§ WORK TO COMPLETE
Locate each line in the records containing "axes". Copy it.

Data items

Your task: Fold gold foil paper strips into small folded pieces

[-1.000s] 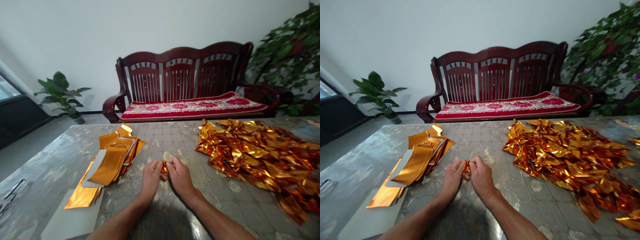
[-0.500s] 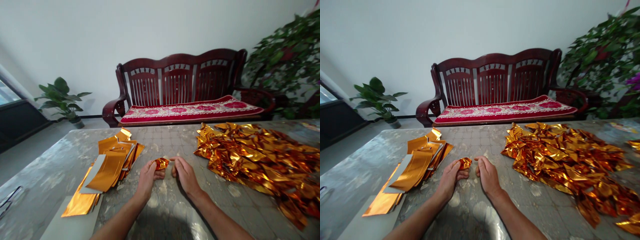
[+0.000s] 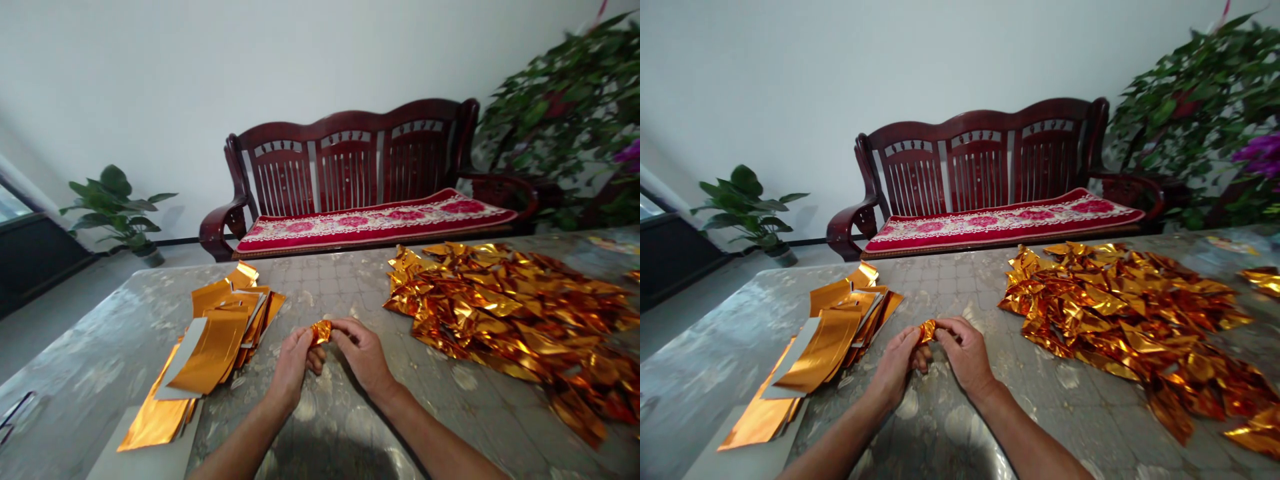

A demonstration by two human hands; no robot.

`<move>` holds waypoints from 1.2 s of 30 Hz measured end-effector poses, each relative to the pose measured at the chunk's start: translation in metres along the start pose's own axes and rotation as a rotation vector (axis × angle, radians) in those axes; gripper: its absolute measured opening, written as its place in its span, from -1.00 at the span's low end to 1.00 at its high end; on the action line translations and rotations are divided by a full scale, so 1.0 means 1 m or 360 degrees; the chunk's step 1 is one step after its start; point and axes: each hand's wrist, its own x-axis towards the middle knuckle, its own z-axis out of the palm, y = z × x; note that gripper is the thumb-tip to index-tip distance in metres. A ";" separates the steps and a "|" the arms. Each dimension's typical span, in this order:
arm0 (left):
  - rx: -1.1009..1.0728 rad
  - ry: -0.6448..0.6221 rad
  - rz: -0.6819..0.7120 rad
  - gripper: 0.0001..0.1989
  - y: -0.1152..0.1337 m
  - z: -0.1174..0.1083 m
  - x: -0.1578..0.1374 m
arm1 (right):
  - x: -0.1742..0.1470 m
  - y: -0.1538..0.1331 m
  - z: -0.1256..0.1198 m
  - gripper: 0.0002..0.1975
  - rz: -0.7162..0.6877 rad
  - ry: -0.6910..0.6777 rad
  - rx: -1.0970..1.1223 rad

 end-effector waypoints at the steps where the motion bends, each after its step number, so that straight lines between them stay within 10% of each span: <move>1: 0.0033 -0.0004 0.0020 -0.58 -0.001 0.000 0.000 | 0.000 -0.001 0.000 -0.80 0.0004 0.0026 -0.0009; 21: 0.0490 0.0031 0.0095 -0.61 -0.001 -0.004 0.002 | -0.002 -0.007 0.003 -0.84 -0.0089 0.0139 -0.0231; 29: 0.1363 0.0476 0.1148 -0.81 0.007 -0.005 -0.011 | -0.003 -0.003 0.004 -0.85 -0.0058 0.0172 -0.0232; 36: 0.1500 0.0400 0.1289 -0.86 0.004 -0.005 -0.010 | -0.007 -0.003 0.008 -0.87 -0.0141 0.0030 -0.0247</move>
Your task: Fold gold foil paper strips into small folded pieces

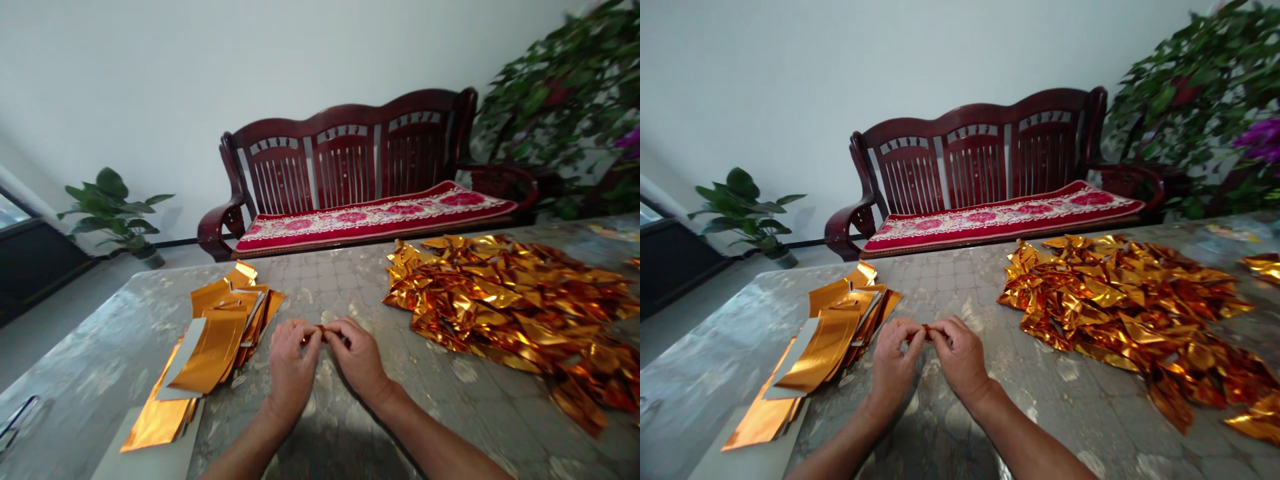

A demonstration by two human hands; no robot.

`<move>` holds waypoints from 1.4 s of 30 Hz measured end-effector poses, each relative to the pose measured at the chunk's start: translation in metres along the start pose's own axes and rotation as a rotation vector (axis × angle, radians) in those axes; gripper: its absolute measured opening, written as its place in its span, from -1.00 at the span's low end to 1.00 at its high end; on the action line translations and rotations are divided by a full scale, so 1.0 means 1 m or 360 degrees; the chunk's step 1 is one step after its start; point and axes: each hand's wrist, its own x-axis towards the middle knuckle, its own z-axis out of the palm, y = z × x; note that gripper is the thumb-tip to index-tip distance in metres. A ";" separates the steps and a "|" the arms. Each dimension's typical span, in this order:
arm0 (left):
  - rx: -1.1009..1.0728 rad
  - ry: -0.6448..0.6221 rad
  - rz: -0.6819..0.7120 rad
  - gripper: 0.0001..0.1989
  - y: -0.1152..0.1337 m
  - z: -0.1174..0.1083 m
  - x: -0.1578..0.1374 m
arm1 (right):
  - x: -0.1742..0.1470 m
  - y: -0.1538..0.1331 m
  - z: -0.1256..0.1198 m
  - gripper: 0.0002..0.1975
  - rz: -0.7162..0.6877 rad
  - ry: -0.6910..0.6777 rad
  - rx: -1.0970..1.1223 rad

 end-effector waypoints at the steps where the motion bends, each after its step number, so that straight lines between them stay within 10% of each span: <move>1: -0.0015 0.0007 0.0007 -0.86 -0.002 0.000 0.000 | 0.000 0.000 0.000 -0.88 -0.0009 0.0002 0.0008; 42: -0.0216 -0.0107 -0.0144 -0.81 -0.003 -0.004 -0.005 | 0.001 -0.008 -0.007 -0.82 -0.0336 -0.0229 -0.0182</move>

§ PROBLEM SOLUTION
`<move>` holds waypoints from 1.2 s of 30 Hz measured end-effector poses, each relative to the pose measured at the chunk's start: translation in metres along the start pose's own axes and rotation as a rotation vector (axis × angle, radians) in those axes; gripper: its absolute measured opening, written as its place in its span, from -1.00 at the span's low end to 1.00 at its high end; on the action line translations and rotations are divided by a full scale, so 1.0 means 1 m or 360 degrees; the chunk's step 1 is one step after its start; point and axes: each hand's wrist, its own x-axis towards the middle knuckle, its own z-axis out of the palm, y = z × x; note that gripper is the thumb-tip to index-tip distance in metres. A ";" separates the steps and a "|" the arms. Each dimension's typical span, in this order:
`<move>` holds waypoints from 1.4 s of 30 Hz measured end-effector poses, each relative to the pose measured at the chunk's start: translation in metres along the start pose's own axes and rotation as a rotation vector (axis × angle, radians) in those axes; gripper: its absolute measured opening, written as its place in its span, from -1.00 at the span's low end to 1.00 at its high end; on the action line translations and rotations are divided by a full scale, so 1.0 means 1 m or 360 degrees; the chunk's step 1 is one step after its start; point and axes: each hand's wrist, its own x-axis towards the middle knuckle, its own z-axis out of the palm, y = z × x; note that gripper is the thumb-tip to index-tip distance in metres. A ";" separates the steps and a "|" the arms. Each dimension's typical span, in this order:

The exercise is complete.